A trip to the grocery store these days is a crash course in climate change’s toll on supply chains.

Grocery prices have risen every month for the past year, driven by everything from the lingering pandemic, air pollution from fossil fuel particulates, farm labor shortages, and corporate price gouging. A world where droughts and floods regularly devastate crop yields only exacerbates these factors to ratchet up the cost of food.

For meat eaters, the pain is most acute, with the cost of animal products outpacing fruits and veggies. But vegetarians needn’t look so smug. With record-breaking floods threatening China’s grain harvest and Russia’s unconscionable blockade of Ukrainian wheat exports, the cost of staples such as cereal is also climbing higher.

Fortunately, there is an answer to the price shocks that have jumped from the meat fridge to the produce aisle. It lies in the lowly legume.

In order to prosper on American farmland and in American stockpots, however, beans are going to need a lot more help from the US government. What the agriculture sector needs right now is a Bean New Deal—large scale investment in legume production, and a snazzy brand campaign to boot.

Beans are a staple of diets across the globe. They’re rich in protein, use far less water and land than other crops, and even act as a natural fertilizer to replenish the soil they’re grown in. The United Nations went so far as to call pulses, a legume’s dry seed, the “food of the future” because of their low carbon footprint and high nutritional value.

But a sustainability scorecard won’t be enough to convince American farmers to plant more beans. Agriculture insurance companies predict an anticipated decline up to 15 percent in bean acreage planted compared to last year. This is quite possibly another consequence of climate change: as the West’s drought reduces the amount of soil available to till, farmers have to weigh which crops will yield highest profits. Dry edible beans, the kind you’d use to cook a nice casserole, don’t usually fetch the same prices as other farm commodities. Legumes may be cheap for consumers, but this makes them less attractive to planters.

That is, unless the government steps in to incentivize bean growth for the benefit of the planet and for consumer’s pocketbooks.

Agricultural subsidies are the most powerful tools the federal government has to shape what Americans consume year by year. Since 2015, the feds have spent $119 billion to underwrite the agriculture market, mainly to support growers of just five crops: corn, soybeans, wheat, cotton, and rice. These subsidies help farmers weather freezes and droughts—increasingly intensified by climate change—and ensure a healthy supply of domestic crops to the market.

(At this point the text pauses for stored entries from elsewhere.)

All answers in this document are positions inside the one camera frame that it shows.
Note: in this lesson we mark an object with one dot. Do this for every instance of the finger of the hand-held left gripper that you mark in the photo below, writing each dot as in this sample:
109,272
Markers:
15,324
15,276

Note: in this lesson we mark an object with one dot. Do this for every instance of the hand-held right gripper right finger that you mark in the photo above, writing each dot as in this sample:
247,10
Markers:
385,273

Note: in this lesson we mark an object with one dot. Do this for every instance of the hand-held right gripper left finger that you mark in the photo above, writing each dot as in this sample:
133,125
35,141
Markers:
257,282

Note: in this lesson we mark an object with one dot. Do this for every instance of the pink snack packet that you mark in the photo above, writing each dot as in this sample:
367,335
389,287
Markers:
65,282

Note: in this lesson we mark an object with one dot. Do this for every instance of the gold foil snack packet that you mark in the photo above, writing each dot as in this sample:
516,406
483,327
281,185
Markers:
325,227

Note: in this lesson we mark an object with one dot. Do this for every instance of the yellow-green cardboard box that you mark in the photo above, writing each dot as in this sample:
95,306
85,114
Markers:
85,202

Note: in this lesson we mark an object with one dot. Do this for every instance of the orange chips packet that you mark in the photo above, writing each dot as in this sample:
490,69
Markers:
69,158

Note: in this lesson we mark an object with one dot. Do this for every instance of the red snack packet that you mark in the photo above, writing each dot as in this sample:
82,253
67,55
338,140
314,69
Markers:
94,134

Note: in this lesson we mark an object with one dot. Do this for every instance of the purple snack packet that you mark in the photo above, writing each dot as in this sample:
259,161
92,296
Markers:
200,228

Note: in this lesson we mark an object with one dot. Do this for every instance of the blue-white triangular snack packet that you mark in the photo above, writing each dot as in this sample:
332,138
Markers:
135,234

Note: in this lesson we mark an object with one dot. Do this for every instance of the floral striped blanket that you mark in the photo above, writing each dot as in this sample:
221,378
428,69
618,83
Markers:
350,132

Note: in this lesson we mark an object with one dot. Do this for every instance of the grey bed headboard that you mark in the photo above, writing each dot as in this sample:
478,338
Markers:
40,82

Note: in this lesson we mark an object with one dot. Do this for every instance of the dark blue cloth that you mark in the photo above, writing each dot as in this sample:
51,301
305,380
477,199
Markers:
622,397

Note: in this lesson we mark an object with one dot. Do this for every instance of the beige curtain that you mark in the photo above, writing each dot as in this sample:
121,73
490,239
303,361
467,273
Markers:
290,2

But Jefferson’s agrarian ideal, this is not. Many of the subsidies go to the harvesting of enormous monocultures at factory farms—from 1995 to 2020, 78 percent of the $187 billion the federal government dished went to the top 10 percent of farms. These monocultures drain soil of its nutrients—increasing the use of fertilizer, which pollutes local waterways with nitrogen—and diminish the genetic variability of the crop, leaving it susceptible to pathogens. Instead of financing environmental degradation by corporate titans, the government should help out the little guy.

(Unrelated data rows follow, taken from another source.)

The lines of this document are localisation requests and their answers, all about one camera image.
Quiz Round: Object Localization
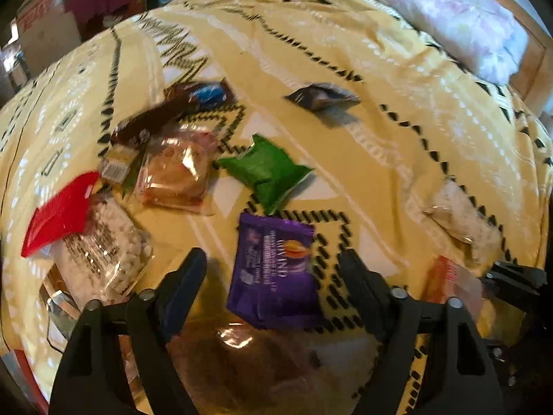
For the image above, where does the brown chocolate packet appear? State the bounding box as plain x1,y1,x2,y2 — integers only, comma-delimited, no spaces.
166,79,236,111

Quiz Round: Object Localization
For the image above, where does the yellow barcode packet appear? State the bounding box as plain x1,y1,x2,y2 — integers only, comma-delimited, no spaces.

What’s more, because farm commodities like corn and soybeans are often used for livestock feed, subsidies for monocultures are effectively subsidies for the meat industry. Animal agriculture is already a horror show of labor abuses and unimaginable cruelty. If the days of the $4 Big Mac are over, so be it. With prices for poultry and beef continuing to rise, the government should ease spending on meat and pay farmers to plant beans.

Getting more beans to the market, of course, doesn’t mean that consumers will buy them. Let’s be honest: Beans have an image problem. The United States did experience an uptick in bean sales early in the pandemic, likely as a result of their reputation as an essential of emergency preparedness. But that’s just it—beans are reliable, not sexy. “Hard pass,” an 18-year-old told The New York Times at COVID’s onset. You can imagine her wrinkling her nose at a can of garbanzos.

The government can do a lot more to tout the virtues of the bean. The California Milk Processor Board, after all, once used an iconic slogan to buoy dairy sales in the state. During the Great Depression, the Department of Agriculture gave Uncle Sam a wife and a radio program to share easy, nutritious recipes with the public. You can equally imagine that same 18-year-old discovering a tasty bean recipe on TikTok.

Investing in bean science would also make foods made from beans tastier. Much of the corn and soybeans that the country grows isn’t meant for human consumption. It’s meant to fatten up animals for human consumption. The plants are grown to maximize crop yield at the expense of protein content. And protein content, researchers suspect, is the key to developing the perfect meat substitute, according to a new report from Wired. With more research and development into legume breeding, beans could very well be the future of meat.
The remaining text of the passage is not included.